Is social media really enhancing your life or just adding stress to it? Why don’t you join me and not be on it so much and see how our lives are better for everyone. I’ll keep you updated on how it’s going for me 🙂

I Am a Goat and a Sheep

I had a funny thought today. I saw on Facebook that people are sheep and just follow whatever someone says. Well, I was raised to have critical thinking skills so in that case I don’t usually go with something just because someone told me to. I think about the situation and come with a reaction based on my own opinion shaped by information I am given. In that case I am a goat. But the Bible says that I am a sheep, and I am. How can I be both? Let me explain how it is possible.

See, we people are sheep because we walk around not really knowing what is going on. Ok, for all you of who have never seen a sheep, the reason why people are called sheep is because sheep are stupid. They have no ability really of taking care of themselves. I had growing up a couple of sheep and the analogy finally made sense. Our sheep were so dumb that they would run away when we threw the hay over the fence and, if the goats didn’t eat it, the sheep would have probably starved because they didn’t have the common sense to come see what we fed them. They needed leadership to know what to do, and that is how Christians are supposed to be. We are read God’s Word and live by Him in order to know how to live our lives.

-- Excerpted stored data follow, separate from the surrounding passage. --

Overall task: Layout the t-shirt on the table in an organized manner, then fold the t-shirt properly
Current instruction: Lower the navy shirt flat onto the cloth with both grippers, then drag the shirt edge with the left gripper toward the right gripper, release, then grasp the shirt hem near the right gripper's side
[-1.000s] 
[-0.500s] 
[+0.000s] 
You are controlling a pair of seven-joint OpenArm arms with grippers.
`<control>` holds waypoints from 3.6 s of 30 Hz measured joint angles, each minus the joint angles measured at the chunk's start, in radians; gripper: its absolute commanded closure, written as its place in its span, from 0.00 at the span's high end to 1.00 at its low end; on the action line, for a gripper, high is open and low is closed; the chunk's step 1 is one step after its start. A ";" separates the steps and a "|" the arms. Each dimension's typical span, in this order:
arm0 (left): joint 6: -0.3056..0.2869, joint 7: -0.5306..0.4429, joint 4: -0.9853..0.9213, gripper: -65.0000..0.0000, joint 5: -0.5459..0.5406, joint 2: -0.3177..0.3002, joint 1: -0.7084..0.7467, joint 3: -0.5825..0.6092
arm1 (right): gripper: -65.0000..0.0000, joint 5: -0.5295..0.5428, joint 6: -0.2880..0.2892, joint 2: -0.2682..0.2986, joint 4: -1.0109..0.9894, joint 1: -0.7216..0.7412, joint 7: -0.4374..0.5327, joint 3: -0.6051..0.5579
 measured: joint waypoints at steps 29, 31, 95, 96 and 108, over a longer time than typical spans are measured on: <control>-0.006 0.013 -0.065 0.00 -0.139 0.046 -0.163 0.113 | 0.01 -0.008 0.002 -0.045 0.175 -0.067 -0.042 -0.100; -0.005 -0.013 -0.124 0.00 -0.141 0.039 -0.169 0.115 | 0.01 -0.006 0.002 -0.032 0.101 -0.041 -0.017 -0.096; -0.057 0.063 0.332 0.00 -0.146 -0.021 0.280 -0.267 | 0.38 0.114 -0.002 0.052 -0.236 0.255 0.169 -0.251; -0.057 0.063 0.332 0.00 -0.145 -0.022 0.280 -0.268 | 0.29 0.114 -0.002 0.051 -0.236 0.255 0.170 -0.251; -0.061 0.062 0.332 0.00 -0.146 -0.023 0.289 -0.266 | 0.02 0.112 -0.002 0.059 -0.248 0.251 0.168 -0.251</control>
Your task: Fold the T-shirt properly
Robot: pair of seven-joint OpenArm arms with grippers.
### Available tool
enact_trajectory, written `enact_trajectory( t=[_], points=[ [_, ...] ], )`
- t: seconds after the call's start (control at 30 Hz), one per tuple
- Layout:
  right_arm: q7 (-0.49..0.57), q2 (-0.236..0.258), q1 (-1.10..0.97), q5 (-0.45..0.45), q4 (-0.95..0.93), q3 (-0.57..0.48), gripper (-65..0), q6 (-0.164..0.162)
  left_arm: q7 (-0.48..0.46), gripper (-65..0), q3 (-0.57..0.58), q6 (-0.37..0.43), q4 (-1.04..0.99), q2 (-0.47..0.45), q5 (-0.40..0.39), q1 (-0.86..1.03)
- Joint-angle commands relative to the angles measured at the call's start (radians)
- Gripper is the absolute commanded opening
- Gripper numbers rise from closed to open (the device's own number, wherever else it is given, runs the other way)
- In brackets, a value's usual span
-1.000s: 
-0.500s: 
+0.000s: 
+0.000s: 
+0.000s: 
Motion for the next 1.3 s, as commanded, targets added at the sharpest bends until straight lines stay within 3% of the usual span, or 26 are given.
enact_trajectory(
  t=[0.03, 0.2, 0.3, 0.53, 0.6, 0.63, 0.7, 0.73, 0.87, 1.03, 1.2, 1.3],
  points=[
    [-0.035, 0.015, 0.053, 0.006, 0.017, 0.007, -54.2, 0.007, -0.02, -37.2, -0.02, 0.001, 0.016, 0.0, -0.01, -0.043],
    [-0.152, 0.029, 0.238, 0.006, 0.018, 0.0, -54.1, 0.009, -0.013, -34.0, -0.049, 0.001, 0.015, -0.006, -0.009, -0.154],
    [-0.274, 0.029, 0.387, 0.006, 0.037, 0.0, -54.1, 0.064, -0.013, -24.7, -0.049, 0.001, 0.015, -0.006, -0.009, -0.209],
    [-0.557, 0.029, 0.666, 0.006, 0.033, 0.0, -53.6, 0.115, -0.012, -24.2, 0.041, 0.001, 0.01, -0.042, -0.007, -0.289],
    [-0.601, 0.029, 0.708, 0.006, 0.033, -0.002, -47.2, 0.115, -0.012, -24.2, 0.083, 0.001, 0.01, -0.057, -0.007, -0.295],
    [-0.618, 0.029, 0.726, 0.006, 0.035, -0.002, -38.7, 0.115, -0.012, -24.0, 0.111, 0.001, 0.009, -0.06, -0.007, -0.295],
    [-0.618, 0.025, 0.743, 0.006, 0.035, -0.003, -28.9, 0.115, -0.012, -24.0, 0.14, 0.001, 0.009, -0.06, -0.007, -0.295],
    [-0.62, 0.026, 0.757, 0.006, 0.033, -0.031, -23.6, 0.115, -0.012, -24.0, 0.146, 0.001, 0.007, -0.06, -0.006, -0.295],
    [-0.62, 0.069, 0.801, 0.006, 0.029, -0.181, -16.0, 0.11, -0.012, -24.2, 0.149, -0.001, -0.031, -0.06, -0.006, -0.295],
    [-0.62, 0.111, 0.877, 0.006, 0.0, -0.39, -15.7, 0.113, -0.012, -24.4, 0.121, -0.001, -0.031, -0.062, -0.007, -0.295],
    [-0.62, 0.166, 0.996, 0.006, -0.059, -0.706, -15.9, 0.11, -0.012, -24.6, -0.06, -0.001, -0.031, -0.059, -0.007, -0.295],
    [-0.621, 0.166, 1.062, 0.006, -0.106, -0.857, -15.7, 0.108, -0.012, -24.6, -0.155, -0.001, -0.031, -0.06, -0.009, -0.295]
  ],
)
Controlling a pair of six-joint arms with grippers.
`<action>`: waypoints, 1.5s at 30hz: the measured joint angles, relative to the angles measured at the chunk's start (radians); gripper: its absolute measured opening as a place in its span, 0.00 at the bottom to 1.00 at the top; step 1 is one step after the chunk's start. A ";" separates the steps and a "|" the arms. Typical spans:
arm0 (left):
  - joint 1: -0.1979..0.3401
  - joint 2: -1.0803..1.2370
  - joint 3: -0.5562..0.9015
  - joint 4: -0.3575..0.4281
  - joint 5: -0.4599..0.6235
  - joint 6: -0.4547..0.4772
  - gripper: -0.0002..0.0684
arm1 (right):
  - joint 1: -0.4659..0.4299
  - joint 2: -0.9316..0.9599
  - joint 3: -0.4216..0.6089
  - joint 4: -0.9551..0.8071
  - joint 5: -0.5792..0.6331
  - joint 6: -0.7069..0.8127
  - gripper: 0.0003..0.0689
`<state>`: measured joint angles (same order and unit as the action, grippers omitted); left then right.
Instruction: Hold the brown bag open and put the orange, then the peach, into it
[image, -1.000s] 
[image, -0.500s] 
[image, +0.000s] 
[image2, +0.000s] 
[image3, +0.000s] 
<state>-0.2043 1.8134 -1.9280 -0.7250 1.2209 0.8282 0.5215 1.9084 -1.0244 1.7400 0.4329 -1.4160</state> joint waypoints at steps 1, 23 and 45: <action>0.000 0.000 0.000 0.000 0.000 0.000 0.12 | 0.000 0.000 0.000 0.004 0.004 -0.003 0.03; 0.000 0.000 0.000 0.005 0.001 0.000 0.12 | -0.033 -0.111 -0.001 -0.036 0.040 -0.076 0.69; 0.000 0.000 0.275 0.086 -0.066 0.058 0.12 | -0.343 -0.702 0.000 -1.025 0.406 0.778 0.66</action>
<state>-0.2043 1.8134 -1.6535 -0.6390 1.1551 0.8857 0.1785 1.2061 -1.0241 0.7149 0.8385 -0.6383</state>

But there is a switch that happens when it comes to people who go against the grain in the world whether or not they are Christians and they are called goats. How to explain a goat? I would say smart, intelligent, troublesome, loud, and bold. They are awesome animals really. I like them personally more than sheep since they do have a mind in their head. But they are very hard to herd. If a goat wants to go one direction, guess what, it will only go in that direction no matter how much grain or hay you shake in their face. That is why in the Christian terms, unsaved people are called goats. They think they can do it on their own and more than like they will be eaten because they didn’t listen to the goat herder.

But where does that leave me? I am a Christian but I go against almost all of the culture around me both locally and on a wide spread scale. I don’t participate in local logic like the way city dwellers treat the world around them, and I don’t like the widespread issues like abortion. My Facebook wall shows that I am right winged and hate it when entitled people whine and complain when they don’t get their way, but the world around me says that I should hate white people, cry because my presidential candidate didn’t win, have so much debt to keep up with the Jones’ I should be drowning and should be ashamed to be an American. Most people just go with the flow and live their whole without having a single individual thought in their lives.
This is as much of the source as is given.